Your assignment
Every record is to be restated exactly, with nothing left out.

..........

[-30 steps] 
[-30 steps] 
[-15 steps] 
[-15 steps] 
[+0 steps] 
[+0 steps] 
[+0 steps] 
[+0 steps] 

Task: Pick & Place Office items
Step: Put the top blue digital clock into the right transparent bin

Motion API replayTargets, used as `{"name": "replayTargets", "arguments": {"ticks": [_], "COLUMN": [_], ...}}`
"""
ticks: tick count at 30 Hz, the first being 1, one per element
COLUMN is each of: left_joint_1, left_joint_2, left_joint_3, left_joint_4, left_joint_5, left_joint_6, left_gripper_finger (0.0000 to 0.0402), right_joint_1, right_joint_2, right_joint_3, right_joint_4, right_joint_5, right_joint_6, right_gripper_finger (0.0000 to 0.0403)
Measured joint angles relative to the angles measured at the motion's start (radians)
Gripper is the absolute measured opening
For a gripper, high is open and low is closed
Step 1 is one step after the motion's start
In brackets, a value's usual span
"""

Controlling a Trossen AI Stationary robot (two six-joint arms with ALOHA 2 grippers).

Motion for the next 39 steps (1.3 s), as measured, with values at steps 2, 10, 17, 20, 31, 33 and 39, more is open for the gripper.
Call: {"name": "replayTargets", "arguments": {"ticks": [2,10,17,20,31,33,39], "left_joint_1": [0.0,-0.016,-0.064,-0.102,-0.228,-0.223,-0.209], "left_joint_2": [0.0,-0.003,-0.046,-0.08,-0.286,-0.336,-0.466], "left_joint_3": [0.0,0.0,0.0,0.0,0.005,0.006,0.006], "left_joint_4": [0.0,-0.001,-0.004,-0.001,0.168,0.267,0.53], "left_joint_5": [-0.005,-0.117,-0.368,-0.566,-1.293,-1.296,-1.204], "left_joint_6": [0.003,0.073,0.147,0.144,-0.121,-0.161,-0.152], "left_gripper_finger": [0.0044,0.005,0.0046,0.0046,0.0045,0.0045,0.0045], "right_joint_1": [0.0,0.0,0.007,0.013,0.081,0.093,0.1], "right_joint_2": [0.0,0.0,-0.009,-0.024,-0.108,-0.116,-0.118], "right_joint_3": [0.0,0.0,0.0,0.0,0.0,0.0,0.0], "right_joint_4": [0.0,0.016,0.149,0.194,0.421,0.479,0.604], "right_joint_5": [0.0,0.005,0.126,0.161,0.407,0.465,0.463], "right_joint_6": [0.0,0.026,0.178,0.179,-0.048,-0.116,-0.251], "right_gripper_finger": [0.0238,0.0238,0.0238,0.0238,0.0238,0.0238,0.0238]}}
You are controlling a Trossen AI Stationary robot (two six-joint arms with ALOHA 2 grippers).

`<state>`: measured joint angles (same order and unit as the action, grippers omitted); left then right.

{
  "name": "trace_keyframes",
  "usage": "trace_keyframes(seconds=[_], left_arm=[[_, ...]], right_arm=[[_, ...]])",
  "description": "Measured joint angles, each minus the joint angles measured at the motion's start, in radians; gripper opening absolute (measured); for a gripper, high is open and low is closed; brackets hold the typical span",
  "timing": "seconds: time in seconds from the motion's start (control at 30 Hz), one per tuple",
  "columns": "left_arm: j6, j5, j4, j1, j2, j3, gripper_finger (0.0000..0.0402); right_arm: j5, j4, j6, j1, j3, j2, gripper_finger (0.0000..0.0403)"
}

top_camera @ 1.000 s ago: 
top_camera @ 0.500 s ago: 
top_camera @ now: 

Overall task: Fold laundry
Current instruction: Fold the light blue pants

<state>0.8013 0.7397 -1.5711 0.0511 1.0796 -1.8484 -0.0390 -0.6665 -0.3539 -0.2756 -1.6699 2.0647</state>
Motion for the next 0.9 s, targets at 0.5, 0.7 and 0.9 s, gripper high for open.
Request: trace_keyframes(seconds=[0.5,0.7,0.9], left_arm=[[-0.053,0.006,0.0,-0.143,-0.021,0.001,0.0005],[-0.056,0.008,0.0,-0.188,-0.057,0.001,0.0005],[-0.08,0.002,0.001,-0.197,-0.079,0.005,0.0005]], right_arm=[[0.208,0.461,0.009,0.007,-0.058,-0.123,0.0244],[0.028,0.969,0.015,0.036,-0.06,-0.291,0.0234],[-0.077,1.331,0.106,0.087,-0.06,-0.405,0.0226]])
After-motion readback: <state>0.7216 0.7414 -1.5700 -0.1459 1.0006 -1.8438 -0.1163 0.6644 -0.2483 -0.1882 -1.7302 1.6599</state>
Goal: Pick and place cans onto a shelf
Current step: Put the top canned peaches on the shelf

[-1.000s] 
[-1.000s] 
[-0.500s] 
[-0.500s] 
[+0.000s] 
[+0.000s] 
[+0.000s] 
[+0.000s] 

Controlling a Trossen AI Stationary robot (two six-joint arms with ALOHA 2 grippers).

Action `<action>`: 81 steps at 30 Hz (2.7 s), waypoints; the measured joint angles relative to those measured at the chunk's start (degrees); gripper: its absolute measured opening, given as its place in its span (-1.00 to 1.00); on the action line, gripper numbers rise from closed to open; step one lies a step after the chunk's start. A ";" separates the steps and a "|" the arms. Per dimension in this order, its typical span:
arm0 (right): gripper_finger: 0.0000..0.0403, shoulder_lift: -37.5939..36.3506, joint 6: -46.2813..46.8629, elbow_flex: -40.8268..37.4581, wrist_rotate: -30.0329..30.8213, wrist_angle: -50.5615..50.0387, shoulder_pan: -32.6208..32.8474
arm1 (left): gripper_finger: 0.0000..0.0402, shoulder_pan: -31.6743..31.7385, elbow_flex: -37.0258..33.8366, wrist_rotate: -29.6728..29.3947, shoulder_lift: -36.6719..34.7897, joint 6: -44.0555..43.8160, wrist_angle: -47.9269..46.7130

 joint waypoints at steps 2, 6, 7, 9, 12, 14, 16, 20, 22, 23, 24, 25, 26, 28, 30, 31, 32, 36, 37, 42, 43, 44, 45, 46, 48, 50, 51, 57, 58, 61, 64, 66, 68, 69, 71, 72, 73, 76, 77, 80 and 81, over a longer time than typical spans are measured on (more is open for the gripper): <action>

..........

Answer to the problem
[-30 steps] 
[-30 steps] 
[-15 steps] 
[-15 steps] 
[+0 steps] 
[+0 steps] 
[+0 steps] 
[+0 steps] 

Task: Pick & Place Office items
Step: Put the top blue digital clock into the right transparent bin

Motion API replayTargets, used as `{"name": "replayTargets", "arguments": {"ticks": [_], "COLUMN": [_], ...}}`
"""
ticks: tick count at 30 Hz, the first being 1, one per element
COLUMN is each of: left_joint_1, left_joint_2, left_joint_3, left_joint_4, left_joint_5, left_joint_6, left_gripper_finger (0.0000 to 0.0402), right_joint_1, right_joint_2, right_joint_3, right_joint_4, right_joint_5, right_joint_6, right_gripper_finger (0.0000 to 0.0403)
Measured joint angles relative to the angles measured at the motion's start (radians)
Gripper is the absolute measured opening
For a gripper, high is open and low is closed
Step 1 is one step after the motion's start
In brackets, a value's usual span
"""

Controlling a Trossen AI Stationary robot (two six-joint arms with ALOHA 2 grippers).

Motion for the next 39 steps (1.3 s), as measured, with values at steps 2, 10, 17, 20, 31, 33 and 39, more is open for the gripper.
Call: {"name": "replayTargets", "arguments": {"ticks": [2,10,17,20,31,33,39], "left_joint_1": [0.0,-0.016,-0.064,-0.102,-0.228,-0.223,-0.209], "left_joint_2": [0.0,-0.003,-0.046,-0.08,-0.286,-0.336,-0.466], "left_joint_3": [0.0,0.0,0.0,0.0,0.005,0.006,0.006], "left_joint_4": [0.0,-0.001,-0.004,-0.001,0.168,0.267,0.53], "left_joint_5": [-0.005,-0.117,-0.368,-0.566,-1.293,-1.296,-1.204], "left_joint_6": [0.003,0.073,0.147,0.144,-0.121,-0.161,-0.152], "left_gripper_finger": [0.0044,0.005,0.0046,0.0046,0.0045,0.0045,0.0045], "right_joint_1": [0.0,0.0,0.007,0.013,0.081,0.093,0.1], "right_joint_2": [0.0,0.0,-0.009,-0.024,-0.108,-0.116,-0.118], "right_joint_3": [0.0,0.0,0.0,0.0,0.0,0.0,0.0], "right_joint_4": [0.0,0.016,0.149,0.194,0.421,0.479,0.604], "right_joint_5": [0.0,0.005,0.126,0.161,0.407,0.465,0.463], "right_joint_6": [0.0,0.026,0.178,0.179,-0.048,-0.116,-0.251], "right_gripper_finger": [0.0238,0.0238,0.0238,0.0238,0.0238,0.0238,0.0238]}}
You are controlling a Trossen AI Stationary robot (two six-joint arms with ALOHA 2 grippers).

`<state>`: measured joint angles (same order and unit as the action, grippers omitted); left then right.

{
  "name": "trace_keyframes",
  "usage": "trace_keyframes(seconds=[_], left_arm=[[_, ...]], right_arm=[[_, ...]])",
  "description": "Measured joint angles, each minus the joint angles measured at the motion's start, in radians; gripper opening absolute (measured); for a gripper, high is open and low is closed; brackets hold the typical span",
  "timing": "seconds: time in seconds from the motion's start (control at 30 Hz), one per tuple",
  "columns": "left_arm: j6, j5, j4, j1, j2, j3, gripper_finger (0.0000..0.0402); right_arm: j5, j4, j6, j1, j3, j2, gripper_finger (0.0000..0.0403)"
}

top_camera @ 1.000 s ago: 
top_camera @ 0.500 s ago: 
top_camera @ now: 

Overall task: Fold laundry
Current instruction: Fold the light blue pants

<state>0.8013 0.7397 -1.5711 0.0511 1.0796 -1.8484 -0.0390 -0.6665 -0.3539 -0.2756 -1.6699 2.0647</state>
Motion for the next 0.9 s, targets at 0.5, 0.7 and 0.9 s, gripper high for open.
Request: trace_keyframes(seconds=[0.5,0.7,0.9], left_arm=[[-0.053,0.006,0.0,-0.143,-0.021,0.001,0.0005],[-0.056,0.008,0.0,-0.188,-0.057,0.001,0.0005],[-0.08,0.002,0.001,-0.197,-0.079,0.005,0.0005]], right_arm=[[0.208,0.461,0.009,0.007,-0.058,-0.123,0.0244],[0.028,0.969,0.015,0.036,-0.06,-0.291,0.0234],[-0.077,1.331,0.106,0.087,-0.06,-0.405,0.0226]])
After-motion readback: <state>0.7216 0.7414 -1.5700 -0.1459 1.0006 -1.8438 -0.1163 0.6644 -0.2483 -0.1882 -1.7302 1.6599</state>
Goal: Pick and place cans onto a shelf
Current step: Put the top canned peaches on the shelf

[-1.000s] 
[-1.000s] 
[-0.500s] 
[-0.500s] 
[+0.000s] 
[+0.000s] 
[+0.000s] 
[+0.000s] 

Controlling a Trossen AI Stationary robot (two six-joint arms with ALOHA 2 grippers).

Action `<action>`: 81 steps at 30 Hz (2.7 s), waypoints; the measured joint angles relative to those measured at the chunk's start (degrees); gripper: its absolute measured opening, given as its place in its span (-1.00 to 1.00); on the action line, gripper numbers rise from closed to open; step one lies a step after the chunk's start. A ";" separates the steps and a "|" the arms. Per dimension in this order, its typical span:
arm0 (right): gripper_finger: 0.0000..0.0403, shoulder_lift: -37.5939..36.3506, joint 6: -46.2813..46.8629, elbow_flex: -40.8268..37.4581, wrist_rotate: -30.0329..30.8213, wrist_angle: -50.5615..50.0387, shoulder_pan: -32.6208..32.8474
arm1 (left): gripper_finger: 0.0000..0.0402, shoulder_pan: -31.6743..31.7385, elbow_flex: -37.0258..33.8366, wrist_rotate: -29.6728..29.3947, shoulder_lift: -36.6719..34.7897, joint 6: -44.0555..43.8160, wrist_angle: -47.9269..46.7130

 joint waypoints at steps 2, 6, 7, 9, 12, 14, 16, 20, 22, 23, 24, 25, 26, 28, 30, 31, 32, 36, 37, 42, 43, 44, 45, 46, 48, 50, 51, 57, 58, 61, 64, 66, 68, 69, 71, 72, 73, 76, 77, 80 and 81, over a longer time than typical spans are measured on (more is open for the gripper): <action>

The output above is the complete answer.